* Items listed in a dataset:
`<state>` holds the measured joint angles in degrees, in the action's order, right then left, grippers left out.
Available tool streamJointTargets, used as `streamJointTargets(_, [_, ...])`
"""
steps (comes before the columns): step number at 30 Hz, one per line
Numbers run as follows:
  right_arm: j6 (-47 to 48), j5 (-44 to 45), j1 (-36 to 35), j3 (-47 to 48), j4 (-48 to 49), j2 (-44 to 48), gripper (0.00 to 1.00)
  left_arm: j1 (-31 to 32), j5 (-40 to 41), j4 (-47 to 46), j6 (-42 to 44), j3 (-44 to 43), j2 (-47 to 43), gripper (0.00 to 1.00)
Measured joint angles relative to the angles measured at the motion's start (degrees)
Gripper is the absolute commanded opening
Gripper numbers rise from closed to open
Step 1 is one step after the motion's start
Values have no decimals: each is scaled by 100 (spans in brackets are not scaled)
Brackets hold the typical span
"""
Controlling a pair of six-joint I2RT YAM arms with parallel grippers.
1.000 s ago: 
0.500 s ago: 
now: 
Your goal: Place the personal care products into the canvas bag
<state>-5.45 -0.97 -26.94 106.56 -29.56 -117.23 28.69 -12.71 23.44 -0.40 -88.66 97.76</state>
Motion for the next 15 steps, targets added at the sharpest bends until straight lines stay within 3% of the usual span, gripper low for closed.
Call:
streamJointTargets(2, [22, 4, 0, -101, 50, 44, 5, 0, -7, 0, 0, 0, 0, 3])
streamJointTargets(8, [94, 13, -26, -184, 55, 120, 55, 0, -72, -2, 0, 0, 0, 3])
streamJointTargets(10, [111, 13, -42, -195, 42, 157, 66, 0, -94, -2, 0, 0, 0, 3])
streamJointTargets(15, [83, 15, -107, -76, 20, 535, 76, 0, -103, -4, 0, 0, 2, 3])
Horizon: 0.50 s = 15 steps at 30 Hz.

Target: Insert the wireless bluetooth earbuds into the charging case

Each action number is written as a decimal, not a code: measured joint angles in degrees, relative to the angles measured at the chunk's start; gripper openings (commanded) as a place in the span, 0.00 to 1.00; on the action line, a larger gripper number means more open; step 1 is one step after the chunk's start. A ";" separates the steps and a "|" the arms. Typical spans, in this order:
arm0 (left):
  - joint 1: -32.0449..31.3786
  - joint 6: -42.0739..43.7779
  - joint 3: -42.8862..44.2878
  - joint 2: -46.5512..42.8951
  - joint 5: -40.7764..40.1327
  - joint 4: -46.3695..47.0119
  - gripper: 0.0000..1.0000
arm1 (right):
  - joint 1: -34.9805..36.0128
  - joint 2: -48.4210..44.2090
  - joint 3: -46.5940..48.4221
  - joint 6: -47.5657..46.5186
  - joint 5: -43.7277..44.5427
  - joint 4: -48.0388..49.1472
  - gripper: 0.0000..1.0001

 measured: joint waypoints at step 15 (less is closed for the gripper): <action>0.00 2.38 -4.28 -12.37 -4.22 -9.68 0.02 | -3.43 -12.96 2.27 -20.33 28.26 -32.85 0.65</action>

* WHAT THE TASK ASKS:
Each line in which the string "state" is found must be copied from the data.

* EXPECTED OUTPUT:
`<state>` holds the measured joint angles in degrees, in the action's order, right then left, grippers left out.
<state>-5.45 -0.97 -26.94 106.56 -29.56 -117.23 28.69 -12.71 23.44 -0.40 -88.66 97.76</state>

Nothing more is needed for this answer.